TASK OBJECTIVE
Every line in the data must be transcribed exactly.

DATASET CONTENT

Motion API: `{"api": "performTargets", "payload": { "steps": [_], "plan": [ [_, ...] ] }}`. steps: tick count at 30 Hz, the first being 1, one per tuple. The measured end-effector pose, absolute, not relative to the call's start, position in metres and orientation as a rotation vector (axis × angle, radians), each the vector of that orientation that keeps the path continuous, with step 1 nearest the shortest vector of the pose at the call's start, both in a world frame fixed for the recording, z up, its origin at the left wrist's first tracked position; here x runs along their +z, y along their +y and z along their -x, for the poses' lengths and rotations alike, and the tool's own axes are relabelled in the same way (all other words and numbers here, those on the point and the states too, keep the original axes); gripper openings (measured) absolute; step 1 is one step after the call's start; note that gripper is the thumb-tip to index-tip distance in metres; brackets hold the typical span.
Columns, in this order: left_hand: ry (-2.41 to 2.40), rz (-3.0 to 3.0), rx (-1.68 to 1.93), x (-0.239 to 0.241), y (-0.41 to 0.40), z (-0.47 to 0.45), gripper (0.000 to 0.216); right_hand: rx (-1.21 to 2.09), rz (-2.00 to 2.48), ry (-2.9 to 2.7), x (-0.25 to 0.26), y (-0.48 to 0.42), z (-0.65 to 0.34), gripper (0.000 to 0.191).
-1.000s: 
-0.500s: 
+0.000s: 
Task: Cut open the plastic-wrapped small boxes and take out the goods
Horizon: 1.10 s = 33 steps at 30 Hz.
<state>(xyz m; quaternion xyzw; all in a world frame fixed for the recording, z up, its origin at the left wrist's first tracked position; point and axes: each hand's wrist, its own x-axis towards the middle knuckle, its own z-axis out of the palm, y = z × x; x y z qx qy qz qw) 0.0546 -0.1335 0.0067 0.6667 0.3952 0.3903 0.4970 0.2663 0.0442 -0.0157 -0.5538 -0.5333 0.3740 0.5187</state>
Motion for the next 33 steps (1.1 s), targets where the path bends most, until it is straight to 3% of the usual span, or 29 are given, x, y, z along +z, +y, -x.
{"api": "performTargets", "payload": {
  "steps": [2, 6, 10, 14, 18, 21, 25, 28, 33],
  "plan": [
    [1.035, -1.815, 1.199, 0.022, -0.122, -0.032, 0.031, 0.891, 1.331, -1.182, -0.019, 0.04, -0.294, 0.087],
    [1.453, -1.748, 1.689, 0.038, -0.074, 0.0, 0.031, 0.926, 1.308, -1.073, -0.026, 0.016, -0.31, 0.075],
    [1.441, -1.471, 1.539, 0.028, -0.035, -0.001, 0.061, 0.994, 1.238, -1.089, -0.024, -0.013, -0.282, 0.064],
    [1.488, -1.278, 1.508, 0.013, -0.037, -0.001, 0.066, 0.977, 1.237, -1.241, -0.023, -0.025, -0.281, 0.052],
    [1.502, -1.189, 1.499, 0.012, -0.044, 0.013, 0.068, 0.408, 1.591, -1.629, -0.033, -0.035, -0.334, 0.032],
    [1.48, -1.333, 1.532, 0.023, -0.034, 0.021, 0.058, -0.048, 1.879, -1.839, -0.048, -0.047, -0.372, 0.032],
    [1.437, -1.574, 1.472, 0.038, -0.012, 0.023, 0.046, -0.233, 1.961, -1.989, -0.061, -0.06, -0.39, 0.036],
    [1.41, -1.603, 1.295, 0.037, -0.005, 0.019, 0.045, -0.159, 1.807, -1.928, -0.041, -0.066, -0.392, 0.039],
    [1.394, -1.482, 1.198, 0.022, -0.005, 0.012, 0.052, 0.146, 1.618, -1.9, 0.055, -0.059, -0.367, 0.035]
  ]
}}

EXPECTED ANSWER
Motion API: `{"api": "performTargets", "payload": { "steps": [_], "plan": [ [_, ...] ] }}`. steps: tick count at 30 Hz, the first being 1, one per tuple. The measured end-effector pose, absolute, not relative to the call's start, position in metres and orientation as a rotation vector (axis × angle, radians), each the vector of that orientation that keeps the path continuous, with step 1 nearest the shortest vector of the pose at the call's start, both in a world frame fixed for the recording, z up, its origin at the left wrist's first tracked position; here x runs along their +z, y along their +y and z along their -x, for the poses' lengths and rotations alike, and the tool's own axes are relabelled in the same way (all other words and numbers here, those on the point and the states too, keep the original axes); gripper openings (measured) absolute; step 1 is one step after the call's start; note that gripper is the thumb-tip to index-tip distance in metres; brackets hold the typical span.
Columns, in this order: left_hand: ry (-2.41 to 2.40), rz (-3.0 to 3.0), rx (-1.68 to 1.93), x (-0.239 to 0.241), y (-0.41 to 0.40), z (-0.47 to 0.45), gripper (0.000 to 0.216); right_hand: rx (-1.21 to 2.09), rz (-2.00 to 2.48), ry (-2.9 to 2.7), x (-0.25 to 0.26), y (-0.48 to 0.42), z (-0.65 to 0.34), gripper (0.000 to 0.191).
-1.000s: 
-0.500s: 
+0.000s: 
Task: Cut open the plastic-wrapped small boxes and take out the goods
Horizon: 1.10 s = 33 steps at 30 Hz.
<state>(xyz m; quaternion xyzw; all in a world frame fixed for the recording, z up, its origin at the left wrist's first tracked position; point and axes: each hand's wrist, its own x-axis towards the middle knuckle, its own z-axis out of the palm, y = z × x; x y z qx qy qz qw) 0.0546 -0.1335 0.0067 0.6667 0.3952 0.3903 0.4970 0.2663 0.0442 -0.0157 -0.5538 -0.5333 0.3740 0.5187</state>
Motion for the next 33 steps (1.1 s), targets where the path bends most, until it is straight to 3% of the usual span, or 29 are given, x, y, z along +z, +y, -x.
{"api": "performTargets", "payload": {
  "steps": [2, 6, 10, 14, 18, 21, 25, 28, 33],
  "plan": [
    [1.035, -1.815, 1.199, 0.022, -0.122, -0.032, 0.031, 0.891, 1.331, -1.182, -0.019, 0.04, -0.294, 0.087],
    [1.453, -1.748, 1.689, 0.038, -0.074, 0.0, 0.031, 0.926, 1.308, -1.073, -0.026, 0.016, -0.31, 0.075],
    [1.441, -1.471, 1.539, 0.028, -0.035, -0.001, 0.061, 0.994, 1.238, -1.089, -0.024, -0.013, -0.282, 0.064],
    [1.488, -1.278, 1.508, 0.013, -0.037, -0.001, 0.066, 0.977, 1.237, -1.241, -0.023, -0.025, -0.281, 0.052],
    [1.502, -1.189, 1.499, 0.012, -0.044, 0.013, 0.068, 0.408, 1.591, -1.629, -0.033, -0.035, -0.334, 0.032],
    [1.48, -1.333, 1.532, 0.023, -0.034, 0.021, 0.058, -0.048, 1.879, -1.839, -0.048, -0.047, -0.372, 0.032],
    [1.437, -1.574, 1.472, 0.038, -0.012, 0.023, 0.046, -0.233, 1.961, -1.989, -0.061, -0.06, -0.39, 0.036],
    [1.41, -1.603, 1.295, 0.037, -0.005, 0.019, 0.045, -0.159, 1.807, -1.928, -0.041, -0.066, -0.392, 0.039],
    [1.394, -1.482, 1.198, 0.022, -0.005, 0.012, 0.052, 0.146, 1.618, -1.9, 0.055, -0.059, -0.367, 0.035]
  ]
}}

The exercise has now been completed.